▶ **Work order**
Show each line of the data below in which "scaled" occurs.

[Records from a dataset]
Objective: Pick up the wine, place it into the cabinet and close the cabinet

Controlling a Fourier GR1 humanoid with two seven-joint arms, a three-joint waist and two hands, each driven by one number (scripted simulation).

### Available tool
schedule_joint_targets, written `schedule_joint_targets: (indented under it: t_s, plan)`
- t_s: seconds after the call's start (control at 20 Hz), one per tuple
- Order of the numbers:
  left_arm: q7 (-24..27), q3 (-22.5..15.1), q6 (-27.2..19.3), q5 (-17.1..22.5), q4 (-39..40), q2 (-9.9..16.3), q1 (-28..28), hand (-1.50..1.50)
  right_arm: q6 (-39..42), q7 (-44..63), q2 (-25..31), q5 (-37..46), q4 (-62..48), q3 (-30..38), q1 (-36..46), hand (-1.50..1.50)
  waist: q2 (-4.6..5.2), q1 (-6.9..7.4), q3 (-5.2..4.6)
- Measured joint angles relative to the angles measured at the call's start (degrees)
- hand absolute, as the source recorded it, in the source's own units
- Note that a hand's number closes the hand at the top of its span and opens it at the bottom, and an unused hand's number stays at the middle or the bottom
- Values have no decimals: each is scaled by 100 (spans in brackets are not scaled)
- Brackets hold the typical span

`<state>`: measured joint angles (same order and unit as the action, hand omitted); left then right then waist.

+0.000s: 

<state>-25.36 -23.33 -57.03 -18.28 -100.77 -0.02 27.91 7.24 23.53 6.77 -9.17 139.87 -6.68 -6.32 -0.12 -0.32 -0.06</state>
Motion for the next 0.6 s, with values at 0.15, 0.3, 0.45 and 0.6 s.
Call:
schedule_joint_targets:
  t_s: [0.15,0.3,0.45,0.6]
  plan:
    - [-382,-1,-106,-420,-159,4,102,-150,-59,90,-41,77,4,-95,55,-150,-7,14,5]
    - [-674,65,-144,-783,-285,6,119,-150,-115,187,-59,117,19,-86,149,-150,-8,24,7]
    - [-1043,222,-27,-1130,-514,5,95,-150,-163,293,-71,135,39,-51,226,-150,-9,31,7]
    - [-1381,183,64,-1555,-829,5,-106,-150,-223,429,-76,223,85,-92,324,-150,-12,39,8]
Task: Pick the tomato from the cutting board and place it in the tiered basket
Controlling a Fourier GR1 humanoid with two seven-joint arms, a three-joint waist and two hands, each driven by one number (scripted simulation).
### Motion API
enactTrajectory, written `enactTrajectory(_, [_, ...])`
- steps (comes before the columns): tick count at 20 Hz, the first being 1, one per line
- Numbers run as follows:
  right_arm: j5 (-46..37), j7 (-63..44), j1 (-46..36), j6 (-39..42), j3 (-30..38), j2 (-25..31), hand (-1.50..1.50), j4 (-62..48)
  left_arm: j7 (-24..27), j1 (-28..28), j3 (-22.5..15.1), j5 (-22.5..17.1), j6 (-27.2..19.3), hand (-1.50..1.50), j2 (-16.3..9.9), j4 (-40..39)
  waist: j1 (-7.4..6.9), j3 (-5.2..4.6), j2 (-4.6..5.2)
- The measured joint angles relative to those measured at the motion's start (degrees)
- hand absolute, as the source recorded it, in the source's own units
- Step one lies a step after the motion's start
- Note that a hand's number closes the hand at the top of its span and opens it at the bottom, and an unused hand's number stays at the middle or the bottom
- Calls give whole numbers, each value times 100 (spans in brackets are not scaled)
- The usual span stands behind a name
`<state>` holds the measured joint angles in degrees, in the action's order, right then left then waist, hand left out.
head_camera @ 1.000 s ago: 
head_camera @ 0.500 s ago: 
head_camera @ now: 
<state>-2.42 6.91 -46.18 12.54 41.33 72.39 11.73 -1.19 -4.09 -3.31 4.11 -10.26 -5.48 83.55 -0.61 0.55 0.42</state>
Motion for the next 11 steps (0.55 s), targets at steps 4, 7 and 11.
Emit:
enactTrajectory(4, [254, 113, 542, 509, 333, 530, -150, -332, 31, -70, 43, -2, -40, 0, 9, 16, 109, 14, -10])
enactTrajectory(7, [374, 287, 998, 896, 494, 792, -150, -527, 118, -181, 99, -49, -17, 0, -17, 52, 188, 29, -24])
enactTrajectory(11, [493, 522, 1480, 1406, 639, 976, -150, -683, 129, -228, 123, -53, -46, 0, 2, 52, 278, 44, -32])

▶ **Exercise output**
- Values have no decimals: each is scaled by 100 (spans in brackets are not scaled)
- Calls give whole numbers, each value times 100 (spans in brackets are not scaled)

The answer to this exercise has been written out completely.